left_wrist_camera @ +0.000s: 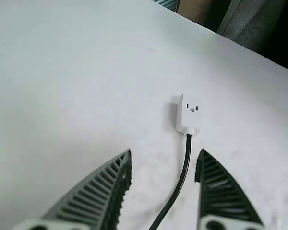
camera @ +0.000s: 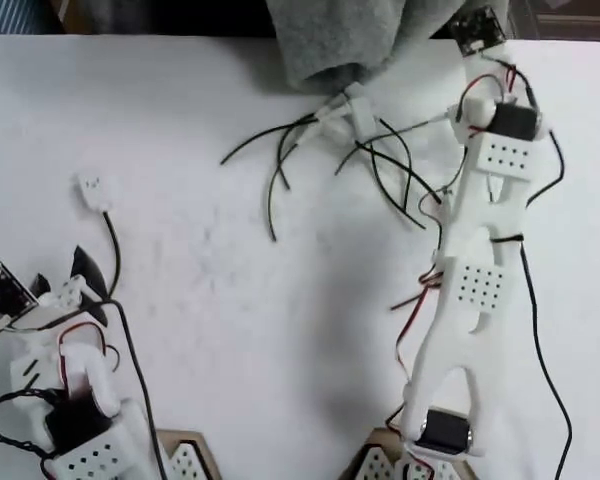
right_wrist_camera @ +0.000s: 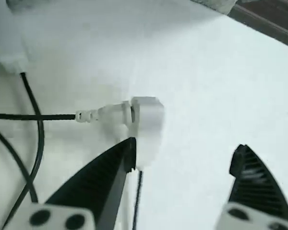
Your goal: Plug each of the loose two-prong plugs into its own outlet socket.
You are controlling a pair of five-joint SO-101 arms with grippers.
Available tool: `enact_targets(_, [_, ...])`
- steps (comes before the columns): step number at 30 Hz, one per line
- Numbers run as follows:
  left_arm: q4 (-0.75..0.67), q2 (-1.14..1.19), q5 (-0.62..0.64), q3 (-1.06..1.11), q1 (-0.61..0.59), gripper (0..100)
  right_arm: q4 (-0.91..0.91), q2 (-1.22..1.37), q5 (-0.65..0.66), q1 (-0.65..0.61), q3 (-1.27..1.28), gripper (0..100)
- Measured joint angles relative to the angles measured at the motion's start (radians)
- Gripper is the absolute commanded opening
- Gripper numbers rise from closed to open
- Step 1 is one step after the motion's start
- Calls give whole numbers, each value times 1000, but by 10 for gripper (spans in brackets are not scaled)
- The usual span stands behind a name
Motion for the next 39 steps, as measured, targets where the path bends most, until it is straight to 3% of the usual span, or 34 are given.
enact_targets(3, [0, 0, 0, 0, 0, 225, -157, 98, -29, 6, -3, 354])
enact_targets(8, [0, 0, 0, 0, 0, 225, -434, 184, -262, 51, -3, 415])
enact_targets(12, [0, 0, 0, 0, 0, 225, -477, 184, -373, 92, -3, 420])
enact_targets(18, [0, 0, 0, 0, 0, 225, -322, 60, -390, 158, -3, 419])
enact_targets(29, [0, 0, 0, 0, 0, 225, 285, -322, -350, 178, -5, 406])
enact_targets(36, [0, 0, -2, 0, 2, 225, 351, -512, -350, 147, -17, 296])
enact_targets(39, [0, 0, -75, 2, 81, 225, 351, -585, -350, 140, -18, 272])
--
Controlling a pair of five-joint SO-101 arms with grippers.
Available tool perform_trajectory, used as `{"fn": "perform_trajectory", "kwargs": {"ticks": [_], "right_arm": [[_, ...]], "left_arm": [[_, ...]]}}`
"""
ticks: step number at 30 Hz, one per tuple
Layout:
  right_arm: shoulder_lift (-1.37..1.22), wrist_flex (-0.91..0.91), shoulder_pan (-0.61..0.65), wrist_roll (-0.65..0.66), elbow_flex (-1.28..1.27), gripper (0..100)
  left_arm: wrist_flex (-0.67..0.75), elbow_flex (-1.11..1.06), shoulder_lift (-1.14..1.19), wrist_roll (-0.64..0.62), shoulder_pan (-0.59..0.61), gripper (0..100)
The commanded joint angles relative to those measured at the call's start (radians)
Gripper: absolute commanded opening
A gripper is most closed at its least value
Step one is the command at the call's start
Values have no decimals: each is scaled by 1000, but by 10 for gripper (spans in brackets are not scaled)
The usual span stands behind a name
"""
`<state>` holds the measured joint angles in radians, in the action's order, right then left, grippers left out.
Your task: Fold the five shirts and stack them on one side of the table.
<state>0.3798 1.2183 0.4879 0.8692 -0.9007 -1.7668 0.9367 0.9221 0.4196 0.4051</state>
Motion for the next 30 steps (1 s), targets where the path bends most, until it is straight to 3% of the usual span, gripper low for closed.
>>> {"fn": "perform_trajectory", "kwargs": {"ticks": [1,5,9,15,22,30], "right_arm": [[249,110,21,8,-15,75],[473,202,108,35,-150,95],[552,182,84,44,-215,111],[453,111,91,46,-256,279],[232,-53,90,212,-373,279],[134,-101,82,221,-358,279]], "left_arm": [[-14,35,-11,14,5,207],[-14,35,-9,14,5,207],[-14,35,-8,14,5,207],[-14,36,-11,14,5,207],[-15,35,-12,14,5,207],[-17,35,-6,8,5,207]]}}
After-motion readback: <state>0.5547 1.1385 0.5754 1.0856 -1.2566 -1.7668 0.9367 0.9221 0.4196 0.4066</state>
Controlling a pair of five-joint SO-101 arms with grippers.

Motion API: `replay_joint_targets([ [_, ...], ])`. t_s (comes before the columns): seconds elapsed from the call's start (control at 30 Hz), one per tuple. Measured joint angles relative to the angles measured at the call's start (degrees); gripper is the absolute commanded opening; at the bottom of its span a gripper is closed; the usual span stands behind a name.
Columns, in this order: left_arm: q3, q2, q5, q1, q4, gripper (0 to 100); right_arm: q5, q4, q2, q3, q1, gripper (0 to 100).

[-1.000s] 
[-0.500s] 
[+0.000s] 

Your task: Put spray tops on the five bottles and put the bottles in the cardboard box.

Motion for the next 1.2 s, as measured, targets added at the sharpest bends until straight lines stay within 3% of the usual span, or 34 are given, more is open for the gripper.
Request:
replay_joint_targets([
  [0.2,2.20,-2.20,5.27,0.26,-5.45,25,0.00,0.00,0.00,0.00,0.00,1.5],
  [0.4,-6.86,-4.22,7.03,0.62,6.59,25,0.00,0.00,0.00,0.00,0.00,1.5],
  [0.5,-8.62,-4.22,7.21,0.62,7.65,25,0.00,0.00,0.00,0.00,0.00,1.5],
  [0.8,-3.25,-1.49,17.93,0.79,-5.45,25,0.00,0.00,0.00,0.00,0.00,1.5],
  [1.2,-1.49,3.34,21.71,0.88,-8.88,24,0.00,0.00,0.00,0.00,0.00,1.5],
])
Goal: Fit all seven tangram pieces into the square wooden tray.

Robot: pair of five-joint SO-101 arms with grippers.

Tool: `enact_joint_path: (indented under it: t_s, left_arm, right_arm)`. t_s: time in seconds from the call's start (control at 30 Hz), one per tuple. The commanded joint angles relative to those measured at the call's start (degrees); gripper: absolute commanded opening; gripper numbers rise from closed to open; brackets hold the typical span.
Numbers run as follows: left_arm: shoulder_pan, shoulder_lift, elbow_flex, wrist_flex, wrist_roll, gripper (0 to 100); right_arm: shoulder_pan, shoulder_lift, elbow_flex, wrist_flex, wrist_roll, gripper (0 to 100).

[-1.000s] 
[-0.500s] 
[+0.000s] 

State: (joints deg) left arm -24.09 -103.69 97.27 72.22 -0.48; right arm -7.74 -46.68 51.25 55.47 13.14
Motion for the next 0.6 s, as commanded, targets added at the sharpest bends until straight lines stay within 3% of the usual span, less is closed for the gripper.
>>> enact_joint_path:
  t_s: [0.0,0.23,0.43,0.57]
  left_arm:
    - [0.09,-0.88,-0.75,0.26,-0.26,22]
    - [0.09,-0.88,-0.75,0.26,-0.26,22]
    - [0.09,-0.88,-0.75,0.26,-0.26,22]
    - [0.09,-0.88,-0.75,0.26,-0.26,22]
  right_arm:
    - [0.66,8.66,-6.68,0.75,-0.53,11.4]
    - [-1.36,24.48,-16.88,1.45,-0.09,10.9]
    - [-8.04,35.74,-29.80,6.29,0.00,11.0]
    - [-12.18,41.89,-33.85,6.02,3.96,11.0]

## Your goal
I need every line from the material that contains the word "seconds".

## Result of this exercise
Motion API: `replay_joint_targets([ [_, ...], ])`. t_s (comes before the columns): seconds elapsed from the call's start (control at 30 Hz), one per tuple. Measured joint angles relative to the angles measured at the call's start (degrees); gripper is the absolute commanded opening; at the bottom of its span a gripper is closed; the usual span stands behind a name.
Tool: `enact_joint_path: (indented under it: t_s, left_arm, right_arm)`. t_s: time in seconds from the call's start (control at 30 Hz), one per tuple. The commanded joint angles relative to those measured at the call's start (degrees); gripper: absolute commanded opening; gripper numbers rise from closed to open; brackets hold the typical span.

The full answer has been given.